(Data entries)
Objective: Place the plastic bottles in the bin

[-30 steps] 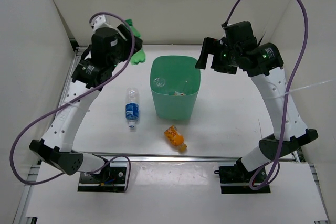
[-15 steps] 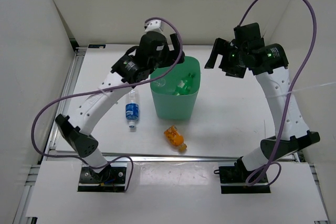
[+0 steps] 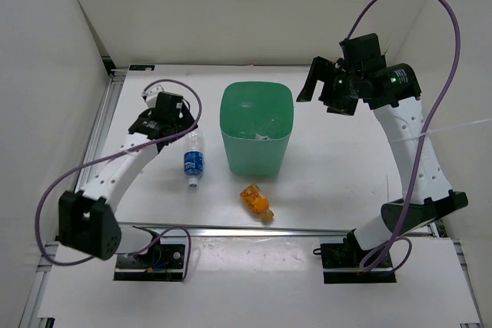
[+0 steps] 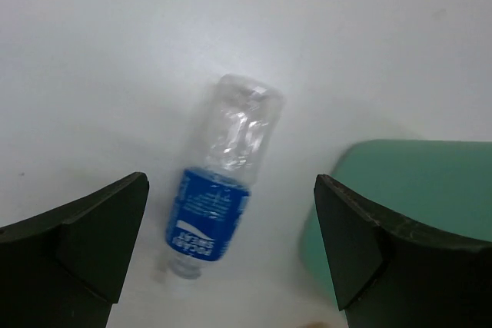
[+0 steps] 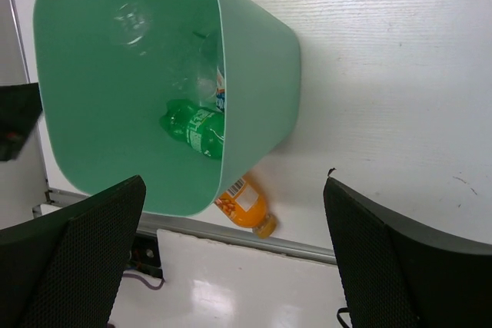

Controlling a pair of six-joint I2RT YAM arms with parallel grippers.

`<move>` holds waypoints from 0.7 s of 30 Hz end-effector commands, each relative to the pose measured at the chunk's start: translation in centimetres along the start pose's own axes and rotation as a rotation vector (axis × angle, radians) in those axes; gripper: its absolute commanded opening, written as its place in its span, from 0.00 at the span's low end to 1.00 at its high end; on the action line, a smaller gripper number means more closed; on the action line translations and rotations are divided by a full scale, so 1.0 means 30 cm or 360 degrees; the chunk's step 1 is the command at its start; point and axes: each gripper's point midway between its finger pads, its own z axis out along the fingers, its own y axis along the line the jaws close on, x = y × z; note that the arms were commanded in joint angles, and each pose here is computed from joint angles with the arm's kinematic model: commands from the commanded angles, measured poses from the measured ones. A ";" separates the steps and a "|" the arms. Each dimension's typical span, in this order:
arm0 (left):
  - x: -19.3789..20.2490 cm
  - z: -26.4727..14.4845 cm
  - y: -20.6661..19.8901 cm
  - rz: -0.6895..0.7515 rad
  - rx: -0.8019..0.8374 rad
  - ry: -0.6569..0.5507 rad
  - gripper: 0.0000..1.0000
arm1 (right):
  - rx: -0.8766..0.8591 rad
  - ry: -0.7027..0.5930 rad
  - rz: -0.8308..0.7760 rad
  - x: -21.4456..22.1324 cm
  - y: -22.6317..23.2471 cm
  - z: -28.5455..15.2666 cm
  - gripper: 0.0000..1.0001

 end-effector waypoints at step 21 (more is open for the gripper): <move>0.418 0.307 0.066 0.0191 0.0135 0.0770 0.90 | -0.0053 0.0017 -0.0056 0.007 0.016 -0.003 1.00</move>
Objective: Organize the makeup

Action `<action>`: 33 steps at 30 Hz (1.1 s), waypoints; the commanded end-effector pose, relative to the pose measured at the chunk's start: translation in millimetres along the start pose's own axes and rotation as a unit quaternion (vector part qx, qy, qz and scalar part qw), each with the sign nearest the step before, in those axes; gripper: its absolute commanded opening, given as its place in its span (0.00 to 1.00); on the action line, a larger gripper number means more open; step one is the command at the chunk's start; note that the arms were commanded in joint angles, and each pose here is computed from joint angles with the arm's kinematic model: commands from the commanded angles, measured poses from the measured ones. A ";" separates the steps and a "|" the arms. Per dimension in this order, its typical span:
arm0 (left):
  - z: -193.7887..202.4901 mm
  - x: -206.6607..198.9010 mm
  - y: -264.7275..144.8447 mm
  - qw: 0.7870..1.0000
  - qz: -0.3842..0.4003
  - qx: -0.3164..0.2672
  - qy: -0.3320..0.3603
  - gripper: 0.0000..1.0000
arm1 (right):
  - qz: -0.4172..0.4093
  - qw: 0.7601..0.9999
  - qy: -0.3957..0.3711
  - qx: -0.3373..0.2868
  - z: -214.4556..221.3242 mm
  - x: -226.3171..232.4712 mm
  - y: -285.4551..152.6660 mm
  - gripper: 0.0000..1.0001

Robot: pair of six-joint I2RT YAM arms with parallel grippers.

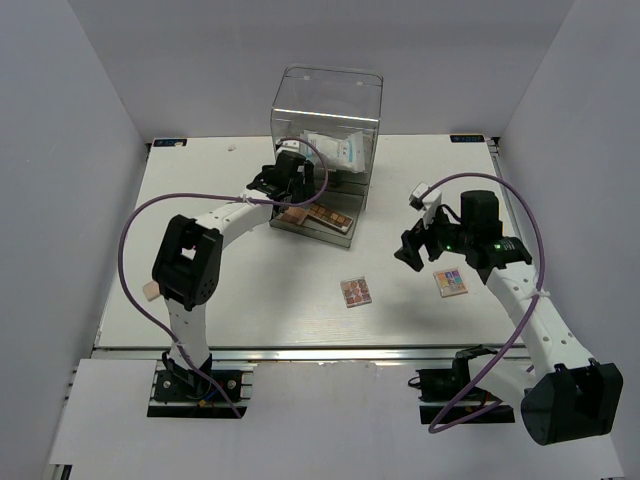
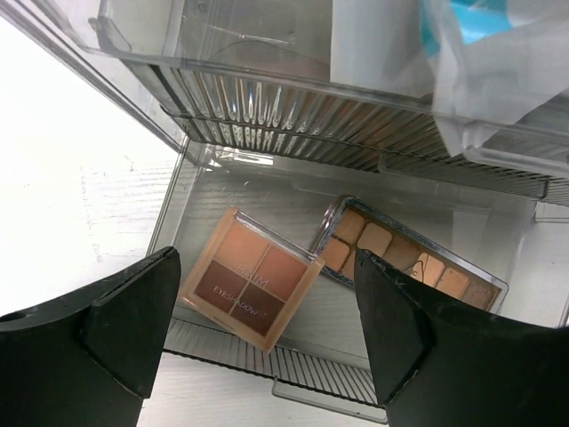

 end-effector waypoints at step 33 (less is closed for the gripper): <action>63.9 151.4 -210.8 0.961 -0.120 -0.090 -0.234 0.98 | 0.022 0.970 0.135 0.201 6.1 92.8 151.0 0.89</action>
Point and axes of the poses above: each gripper's point midway between its finger pads, its own y axis out along the fingers, its own x axis along the line the jaws close on, z = x × y, the point moved 8 cm from there along -y, back along the fingers, and after that the axes turned 13 degrees about -y, right-handed, at the moved point
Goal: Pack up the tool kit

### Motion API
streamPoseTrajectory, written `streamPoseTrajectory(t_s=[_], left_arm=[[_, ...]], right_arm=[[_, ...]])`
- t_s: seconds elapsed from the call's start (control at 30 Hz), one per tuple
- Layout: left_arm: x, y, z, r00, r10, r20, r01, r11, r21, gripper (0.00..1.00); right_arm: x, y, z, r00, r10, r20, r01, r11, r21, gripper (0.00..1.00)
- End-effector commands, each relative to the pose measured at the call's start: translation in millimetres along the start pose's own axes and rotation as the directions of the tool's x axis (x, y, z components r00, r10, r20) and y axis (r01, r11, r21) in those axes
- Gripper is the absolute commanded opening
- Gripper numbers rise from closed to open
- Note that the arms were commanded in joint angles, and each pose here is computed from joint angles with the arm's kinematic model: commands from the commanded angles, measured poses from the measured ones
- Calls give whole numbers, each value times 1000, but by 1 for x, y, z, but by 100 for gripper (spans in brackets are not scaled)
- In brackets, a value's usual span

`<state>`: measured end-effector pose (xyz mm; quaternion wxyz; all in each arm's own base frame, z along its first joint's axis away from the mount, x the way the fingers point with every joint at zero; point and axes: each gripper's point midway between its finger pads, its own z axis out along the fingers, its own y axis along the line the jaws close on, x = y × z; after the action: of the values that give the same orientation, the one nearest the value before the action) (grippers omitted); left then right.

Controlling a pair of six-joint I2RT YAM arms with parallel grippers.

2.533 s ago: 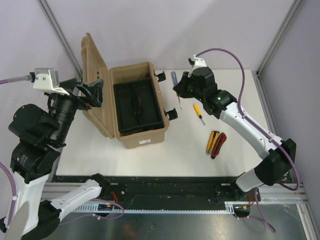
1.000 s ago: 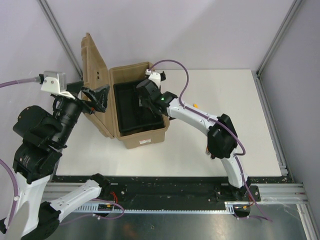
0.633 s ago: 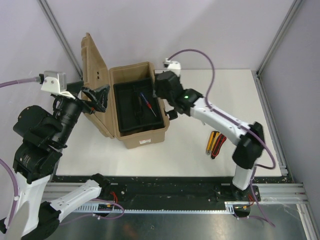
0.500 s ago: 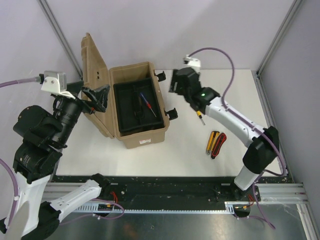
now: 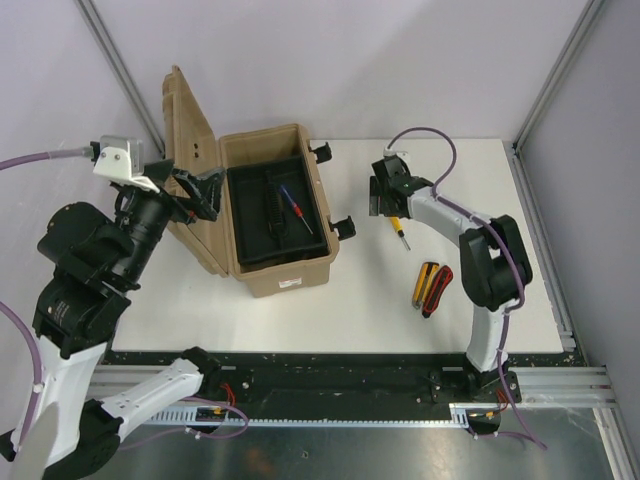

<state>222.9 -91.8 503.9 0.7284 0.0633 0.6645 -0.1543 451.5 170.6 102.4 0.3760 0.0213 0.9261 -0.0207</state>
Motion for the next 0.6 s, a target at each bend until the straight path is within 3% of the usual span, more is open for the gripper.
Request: streamPoseTrajectory(t_s=[0.0, 0.27, 0.57], left_arm=[[-15, -1, -2, 999, 25, 44, -25, 1000, 10, 99], [-14, -3, 3, 999, 33, 38, -34, 999, 19, 100], [-13, -3, 4, 998, 44, 34, -45, 999, 16, 99]], right_arm=[[16, -16, 22, 997, -32, -67, 33, 999, 26, 76], [44, -29, 52, 986, -46, -162, 51, 998, 27, 67], [59, -19, 60, 972, -7, -235, -10, 997, -71, 28]])
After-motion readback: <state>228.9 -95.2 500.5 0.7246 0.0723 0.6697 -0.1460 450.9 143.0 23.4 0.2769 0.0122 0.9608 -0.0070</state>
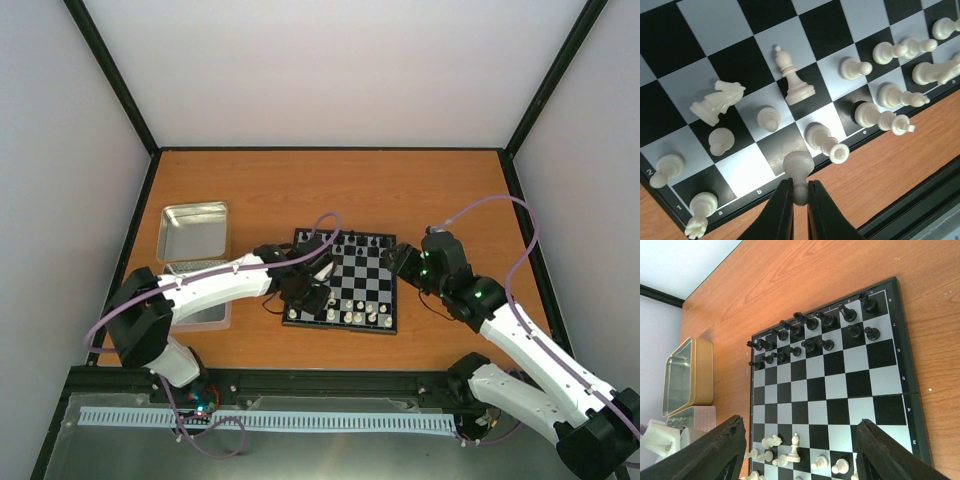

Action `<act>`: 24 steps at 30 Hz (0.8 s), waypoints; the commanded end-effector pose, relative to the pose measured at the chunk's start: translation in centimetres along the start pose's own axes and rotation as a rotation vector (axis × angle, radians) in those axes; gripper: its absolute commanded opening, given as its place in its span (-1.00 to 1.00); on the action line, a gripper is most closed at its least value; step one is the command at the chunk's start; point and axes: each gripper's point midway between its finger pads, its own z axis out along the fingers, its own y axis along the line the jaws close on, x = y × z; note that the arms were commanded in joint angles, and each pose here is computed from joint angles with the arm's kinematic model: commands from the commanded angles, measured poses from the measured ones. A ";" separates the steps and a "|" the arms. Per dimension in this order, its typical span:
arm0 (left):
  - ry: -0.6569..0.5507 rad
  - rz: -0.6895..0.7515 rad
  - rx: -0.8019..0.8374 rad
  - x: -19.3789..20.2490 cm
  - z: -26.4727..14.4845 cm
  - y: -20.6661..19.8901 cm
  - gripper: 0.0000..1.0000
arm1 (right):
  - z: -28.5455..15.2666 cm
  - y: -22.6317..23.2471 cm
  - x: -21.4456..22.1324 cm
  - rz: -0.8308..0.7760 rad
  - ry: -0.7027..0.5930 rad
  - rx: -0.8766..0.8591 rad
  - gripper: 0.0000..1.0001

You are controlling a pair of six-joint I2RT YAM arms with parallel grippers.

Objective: Set up the chess pieces on the board
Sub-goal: Place the chess piece on the chessboard.

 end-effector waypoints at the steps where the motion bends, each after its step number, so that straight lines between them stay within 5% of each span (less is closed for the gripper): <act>1: 0.004 -0.017 -0.028 -0.8 -0.9 -0.4 -0.99 | 0.3 -0.4 0.1 -0.052 -0.009 0.002 0.21; 9: 0.047 0.029 -0.020 -2.2 0.2 -1.4 -0.99 | 2.1 0.6 1.6 -0.170 0.113 -0.023 0.15; 24: 0.123 0.110 0.036 -3.7 1.1 -2.1 -0.99 | 2.6 -0.6 1.9 -0.156 0.101 0.007 0.10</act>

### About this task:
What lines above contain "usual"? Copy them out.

### Solved exercise:
- In brackets, a value's usual span
Motion for the next 0.6 s, a target at each bend until the straight path is within 3% of the usual span, more is open for the gripper.

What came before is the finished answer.